United States Attorney for the District of Wisconsin
- In office 1853–1857
- President: Franklin Pierce
- Preceded by: George W. Lakin
- Succeeded by: Don A. J. Upham

Member of the Wisconsin Senate from the 8th district
- In office January 1, 1853 – January 1, 1854
- Preceded by: Thomas Bowen
- Succeeded by: Levi Grant

Member of the Wisconsin Senate from the 16th district
- In office January 1, 1852 – January 1, 1853
- Preceded by: Orson S. Head
- Succeeded by: Joel C. Squires

Member of the Wisconsin State Assembly from the Milwaukee 1st district
- In office January 1, 1863 – January 1, 1864
- Preceded by: Henry L. Palmer
- Succeeded by: Levi Hubbell

Personal details
- Born: John Randolph Sharpstein May 3, 1823 Richmond, New York, U.S.
- Died: December 28, 1892 (aged 69) San Francisco, California, U.S.
- Spouse: Catherine C. Crittenden ​ ​(m. 1845)​
- Children: 4

= John Sharpstein =

American lawyer and judge (1823–1892)

John Randolph Sharpstein (May 3, 1823 - December 28, 1892) was an American lawyer and judge. He was an associate justice of the Supreme Court of California for twelve years, and previously served as a member of the Wisconsin State Senate and Wisconsin State Assembly.

==Biography==
Sharpstein was born on May 3 or May 23, 1823 in Richmond, New York. In 1847, he moved to Sheboygan County, Wisconsin.

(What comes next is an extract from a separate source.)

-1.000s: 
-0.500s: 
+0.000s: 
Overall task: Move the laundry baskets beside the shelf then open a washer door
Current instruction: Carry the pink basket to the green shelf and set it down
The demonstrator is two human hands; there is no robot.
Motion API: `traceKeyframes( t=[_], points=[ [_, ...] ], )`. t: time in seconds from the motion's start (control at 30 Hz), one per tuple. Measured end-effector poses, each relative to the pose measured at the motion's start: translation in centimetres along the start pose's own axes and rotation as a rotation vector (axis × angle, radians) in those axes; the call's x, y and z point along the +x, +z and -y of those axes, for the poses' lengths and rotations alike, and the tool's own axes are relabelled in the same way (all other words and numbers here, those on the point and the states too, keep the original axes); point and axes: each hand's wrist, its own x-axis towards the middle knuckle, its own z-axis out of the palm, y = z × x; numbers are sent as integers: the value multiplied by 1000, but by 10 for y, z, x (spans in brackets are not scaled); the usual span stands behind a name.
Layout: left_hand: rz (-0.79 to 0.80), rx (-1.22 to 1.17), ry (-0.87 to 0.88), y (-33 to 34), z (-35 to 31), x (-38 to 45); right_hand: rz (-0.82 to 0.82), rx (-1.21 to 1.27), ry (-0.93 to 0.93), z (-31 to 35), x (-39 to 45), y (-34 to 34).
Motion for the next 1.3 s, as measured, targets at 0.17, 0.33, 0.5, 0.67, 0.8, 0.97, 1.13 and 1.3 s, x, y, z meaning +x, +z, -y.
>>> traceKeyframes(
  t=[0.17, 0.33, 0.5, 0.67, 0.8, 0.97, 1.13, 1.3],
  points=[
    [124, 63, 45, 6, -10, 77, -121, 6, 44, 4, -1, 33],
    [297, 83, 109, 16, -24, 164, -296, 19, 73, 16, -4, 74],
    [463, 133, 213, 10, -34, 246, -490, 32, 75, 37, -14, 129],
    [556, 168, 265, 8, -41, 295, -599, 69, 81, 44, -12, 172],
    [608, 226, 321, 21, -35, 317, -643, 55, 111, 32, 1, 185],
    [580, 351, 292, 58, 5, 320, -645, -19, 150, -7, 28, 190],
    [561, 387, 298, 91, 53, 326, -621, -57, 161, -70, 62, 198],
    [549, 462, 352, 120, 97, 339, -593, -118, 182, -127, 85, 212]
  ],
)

Sharpstein was a member of the Wisconsin State Senate from 1852 to 1853, representing the 16th district in 1852 and the 8th district in 1853. He was a member of the Wisconsin State Assembly in 1863.

Sharpstein was a District Attorney of Sheboygan County and of Kenosha County, Wisconsin. From 1853 to 1857, he was U.S. Attorney of Wisconsin. In 1854, he represented the government in the fugitive slave cases, Ableman v. Booth and United States v. Booth (18 How. 476, 21 How. 506), appealing up to the Supreme Court of the United States, where Chief Justice Roger Taney wrote the unanimous opinion. In April 1857, Sharpstein became Postmaster of Milwaukee, Wisconsin, and then was a delegate to the 1860 Democratic National Convention.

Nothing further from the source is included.